#### What is being asked:
In the entries below, find the line with "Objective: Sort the" and the line with "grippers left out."; reproduce those two lines and all lines between them exactly, without pictures.

#### Information provided:
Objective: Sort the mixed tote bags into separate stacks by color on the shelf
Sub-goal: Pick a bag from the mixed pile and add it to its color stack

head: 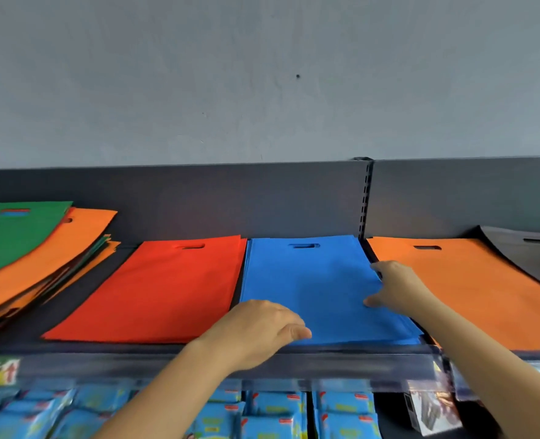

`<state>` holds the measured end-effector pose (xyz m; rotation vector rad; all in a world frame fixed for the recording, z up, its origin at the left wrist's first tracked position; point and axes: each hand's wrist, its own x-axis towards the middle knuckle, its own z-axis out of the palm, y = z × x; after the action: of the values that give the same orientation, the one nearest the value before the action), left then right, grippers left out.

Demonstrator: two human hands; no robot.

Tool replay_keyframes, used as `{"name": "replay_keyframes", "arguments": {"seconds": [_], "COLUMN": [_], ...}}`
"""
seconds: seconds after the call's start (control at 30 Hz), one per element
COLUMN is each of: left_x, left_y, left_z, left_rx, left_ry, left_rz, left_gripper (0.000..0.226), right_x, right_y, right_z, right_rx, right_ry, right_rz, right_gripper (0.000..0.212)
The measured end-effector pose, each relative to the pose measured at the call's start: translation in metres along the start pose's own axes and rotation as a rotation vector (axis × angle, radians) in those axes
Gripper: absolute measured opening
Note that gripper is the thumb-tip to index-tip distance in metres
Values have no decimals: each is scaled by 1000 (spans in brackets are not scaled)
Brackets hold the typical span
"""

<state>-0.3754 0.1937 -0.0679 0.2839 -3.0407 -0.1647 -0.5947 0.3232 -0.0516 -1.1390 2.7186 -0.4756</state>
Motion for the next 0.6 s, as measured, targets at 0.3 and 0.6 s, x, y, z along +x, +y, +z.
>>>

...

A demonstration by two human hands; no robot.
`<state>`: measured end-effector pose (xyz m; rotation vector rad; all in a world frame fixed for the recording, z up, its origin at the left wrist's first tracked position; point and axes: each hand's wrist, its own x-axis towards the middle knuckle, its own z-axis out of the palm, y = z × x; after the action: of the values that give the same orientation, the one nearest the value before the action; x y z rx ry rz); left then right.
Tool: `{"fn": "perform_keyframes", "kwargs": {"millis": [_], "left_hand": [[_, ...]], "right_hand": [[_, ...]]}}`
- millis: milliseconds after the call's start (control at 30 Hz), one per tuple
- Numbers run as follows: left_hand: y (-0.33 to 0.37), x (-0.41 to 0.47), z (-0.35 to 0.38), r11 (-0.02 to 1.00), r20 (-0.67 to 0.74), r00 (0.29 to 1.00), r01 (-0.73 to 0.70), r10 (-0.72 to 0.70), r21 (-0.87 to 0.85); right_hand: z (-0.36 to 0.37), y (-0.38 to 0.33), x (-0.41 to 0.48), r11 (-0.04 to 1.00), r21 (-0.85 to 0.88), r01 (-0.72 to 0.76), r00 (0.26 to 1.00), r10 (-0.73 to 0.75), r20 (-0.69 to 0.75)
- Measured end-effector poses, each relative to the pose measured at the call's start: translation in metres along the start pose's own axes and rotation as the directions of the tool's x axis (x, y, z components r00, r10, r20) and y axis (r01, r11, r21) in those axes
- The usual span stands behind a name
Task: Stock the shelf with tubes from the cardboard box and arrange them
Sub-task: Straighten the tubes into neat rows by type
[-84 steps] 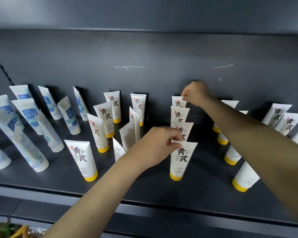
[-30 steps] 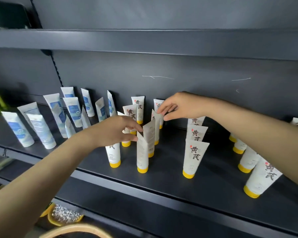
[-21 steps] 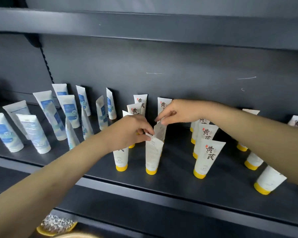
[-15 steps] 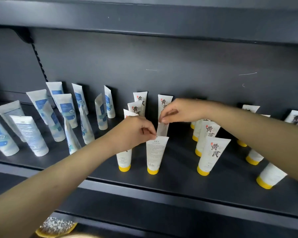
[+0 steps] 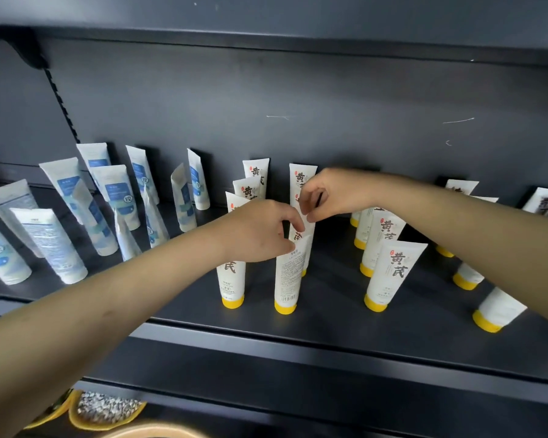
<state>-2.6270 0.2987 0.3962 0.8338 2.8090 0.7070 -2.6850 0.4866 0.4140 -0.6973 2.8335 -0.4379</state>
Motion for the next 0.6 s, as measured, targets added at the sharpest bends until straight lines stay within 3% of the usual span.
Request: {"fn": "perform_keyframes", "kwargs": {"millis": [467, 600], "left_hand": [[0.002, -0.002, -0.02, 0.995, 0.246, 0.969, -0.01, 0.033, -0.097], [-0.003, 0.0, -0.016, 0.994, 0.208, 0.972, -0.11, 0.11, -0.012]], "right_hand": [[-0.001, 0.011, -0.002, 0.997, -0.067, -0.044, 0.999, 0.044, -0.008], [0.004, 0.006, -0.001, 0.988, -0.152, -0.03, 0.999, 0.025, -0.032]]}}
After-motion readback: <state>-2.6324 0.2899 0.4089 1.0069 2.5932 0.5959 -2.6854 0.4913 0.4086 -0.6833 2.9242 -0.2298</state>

#### Result below:
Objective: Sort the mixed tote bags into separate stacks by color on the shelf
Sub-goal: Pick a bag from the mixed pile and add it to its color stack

head: 

`<state>` holds the measured end-effector pose (xyz m; rotation vector rad; all in a world frame fixed for the recording, z up, its origin at the left wrist's first tracked position; point and axes: each hand's wrist, its own x-axis towards the middle knuckle, its own z-axis out of the palm, y = z × x; after the action: of the values that give the same orientation, the one nearest the value before the action), left then right, grippers left out.

No more output is given for this exercise.